The range to repeat runs from the line with "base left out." to the last line below, both ends included; give it exactly and without pictures.

-=-=-=-=-

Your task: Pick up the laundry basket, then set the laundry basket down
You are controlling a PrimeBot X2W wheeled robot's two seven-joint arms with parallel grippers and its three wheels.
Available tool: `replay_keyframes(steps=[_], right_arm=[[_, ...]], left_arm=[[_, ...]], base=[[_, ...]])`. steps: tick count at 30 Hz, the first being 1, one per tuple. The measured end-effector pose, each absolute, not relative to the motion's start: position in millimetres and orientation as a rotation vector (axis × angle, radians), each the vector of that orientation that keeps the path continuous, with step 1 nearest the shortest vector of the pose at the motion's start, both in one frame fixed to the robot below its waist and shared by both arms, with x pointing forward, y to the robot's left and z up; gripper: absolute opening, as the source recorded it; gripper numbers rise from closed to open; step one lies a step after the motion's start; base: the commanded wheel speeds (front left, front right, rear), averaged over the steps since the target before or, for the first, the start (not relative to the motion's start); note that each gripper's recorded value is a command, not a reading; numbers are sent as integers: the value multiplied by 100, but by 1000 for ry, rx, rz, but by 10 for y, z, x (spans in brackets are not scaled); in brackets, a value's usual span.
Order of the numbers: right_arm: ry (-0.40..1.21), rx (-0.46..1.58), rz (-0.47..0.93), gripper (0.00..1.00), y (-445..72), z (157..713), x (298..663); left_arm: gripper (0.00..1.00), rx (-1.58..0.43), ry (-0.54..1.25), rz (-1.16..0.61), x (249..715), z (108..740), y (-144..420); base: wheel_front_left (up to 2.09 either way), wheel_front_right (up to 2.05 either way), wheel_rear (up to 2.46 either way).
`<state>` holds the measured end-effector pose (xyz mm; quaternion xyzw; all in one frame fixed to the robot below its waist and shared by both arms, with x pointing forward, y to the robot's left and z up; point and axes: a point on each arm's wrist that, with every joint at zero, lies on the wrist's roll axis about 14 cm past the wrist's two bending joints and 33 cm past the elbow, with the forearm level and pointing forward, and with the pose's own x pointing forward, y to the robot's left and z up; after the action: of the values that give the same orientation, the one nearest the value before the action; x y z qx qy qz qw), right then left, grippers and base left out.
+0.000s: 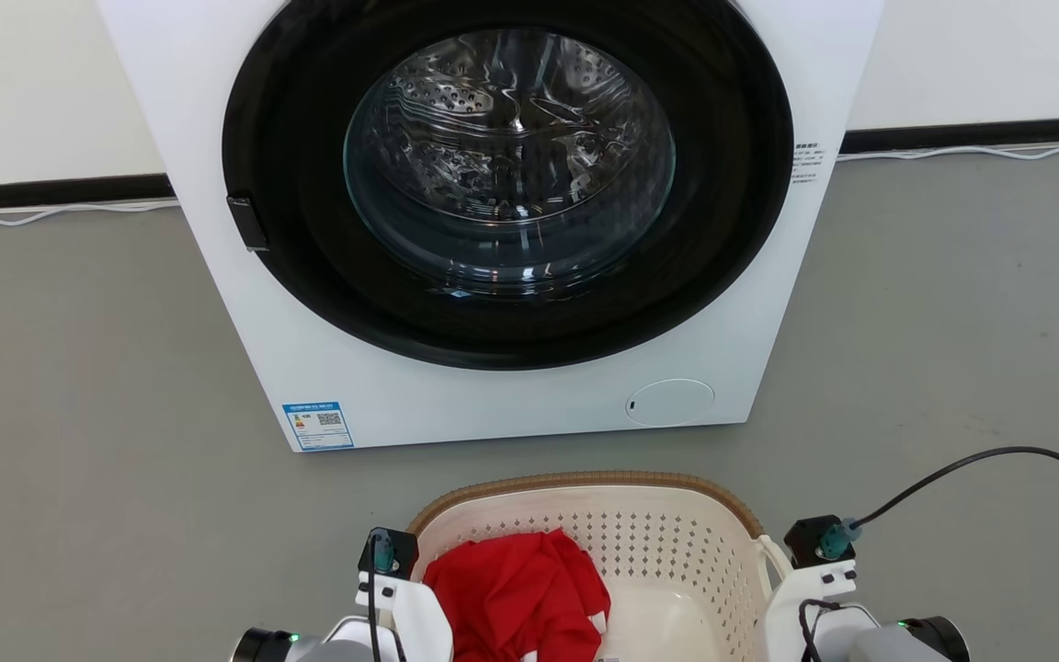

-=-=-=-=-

● ANSWER BOX:
`<state>` holds the measured end-effector pose (xyz mm; quaternion xyzw; all in one frame fixed to the robot below its waist and shared by both arms, with x pointing forward, y to the robot's left and z up; point and axes: a point on each arm's wrist that, with every joint at zero, lies on the wrist's roll axis about 14 cm past the wrist's two bending joints and 33 cm past the elbow, with the forearm level and pointing forward, and with the pose's own x pointing forward, y to the robot's left and z up; after the action: of the values that give the same orientation, the one nearest the value before the action; x y z qx qy qz qw), right then left, grippers and base left out.
+0.000s: 

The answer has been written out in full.